What to do | Write the data out again, character for character, with no images.
Segment Start: Data provided
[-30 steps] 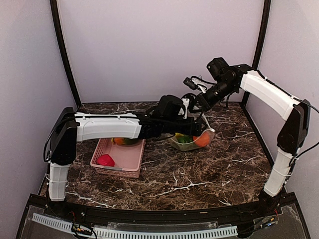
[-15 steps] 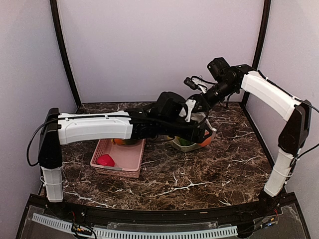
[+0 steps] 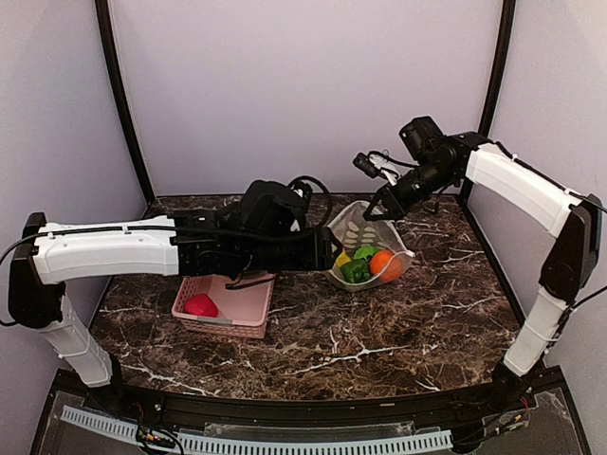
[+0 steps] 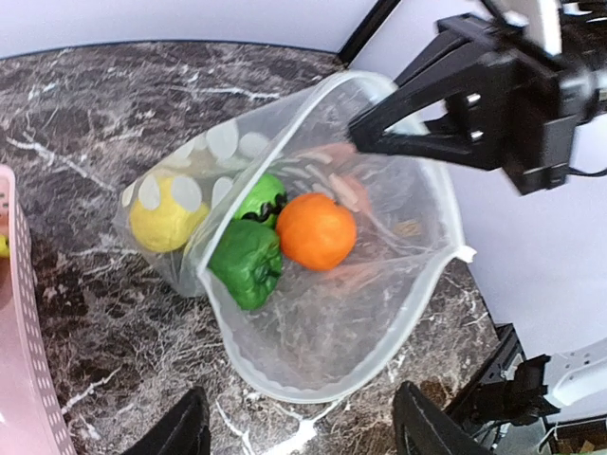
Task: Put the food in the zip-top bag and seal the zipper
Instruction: Adjust the zipper food storage bag at the center of the board.
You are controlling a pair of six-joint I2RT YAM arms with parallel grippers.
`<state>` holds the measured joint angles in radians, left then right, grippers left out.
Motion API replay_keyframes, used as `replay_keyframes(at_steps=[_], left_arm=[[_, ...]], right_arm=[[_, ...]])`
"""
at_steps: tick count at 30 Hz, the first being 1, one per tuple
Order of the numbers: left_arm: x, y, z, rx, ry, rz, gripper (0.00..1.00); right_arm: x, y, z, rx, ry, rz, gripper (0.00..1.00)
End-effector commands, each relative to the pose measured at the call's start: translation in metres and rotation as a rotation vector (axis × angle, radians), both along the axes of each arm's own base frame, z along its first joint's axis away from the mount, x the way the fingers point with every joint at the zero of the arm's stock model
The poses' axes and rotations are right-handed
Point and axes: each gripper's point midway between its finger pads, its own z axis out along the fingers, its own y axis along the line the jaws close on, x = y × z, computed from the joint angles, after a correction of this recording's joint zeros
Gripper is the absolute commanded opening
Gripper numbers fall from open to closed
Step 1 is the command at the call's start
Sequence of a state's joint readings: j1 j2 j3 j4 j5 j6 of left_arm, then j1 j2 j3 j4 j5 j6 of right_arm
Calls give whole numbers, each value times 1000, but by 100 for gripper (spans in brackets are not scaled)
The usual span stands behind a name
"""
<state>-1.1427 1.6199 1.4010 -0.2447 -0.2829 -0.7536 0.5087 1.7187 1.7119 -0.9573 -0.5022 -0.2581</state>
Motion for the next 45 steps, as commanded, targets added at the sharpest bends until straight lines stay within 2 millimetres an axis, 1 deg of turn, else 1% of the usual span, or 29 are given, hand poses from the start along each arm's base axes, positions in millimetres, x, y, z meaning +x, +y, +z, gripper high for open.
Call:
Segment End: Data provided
Answer |
[-30 steps] 
[-15 steps] 
[+0 steps] 
[+0 steps] 
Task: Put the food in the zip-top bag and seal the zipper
Instruction: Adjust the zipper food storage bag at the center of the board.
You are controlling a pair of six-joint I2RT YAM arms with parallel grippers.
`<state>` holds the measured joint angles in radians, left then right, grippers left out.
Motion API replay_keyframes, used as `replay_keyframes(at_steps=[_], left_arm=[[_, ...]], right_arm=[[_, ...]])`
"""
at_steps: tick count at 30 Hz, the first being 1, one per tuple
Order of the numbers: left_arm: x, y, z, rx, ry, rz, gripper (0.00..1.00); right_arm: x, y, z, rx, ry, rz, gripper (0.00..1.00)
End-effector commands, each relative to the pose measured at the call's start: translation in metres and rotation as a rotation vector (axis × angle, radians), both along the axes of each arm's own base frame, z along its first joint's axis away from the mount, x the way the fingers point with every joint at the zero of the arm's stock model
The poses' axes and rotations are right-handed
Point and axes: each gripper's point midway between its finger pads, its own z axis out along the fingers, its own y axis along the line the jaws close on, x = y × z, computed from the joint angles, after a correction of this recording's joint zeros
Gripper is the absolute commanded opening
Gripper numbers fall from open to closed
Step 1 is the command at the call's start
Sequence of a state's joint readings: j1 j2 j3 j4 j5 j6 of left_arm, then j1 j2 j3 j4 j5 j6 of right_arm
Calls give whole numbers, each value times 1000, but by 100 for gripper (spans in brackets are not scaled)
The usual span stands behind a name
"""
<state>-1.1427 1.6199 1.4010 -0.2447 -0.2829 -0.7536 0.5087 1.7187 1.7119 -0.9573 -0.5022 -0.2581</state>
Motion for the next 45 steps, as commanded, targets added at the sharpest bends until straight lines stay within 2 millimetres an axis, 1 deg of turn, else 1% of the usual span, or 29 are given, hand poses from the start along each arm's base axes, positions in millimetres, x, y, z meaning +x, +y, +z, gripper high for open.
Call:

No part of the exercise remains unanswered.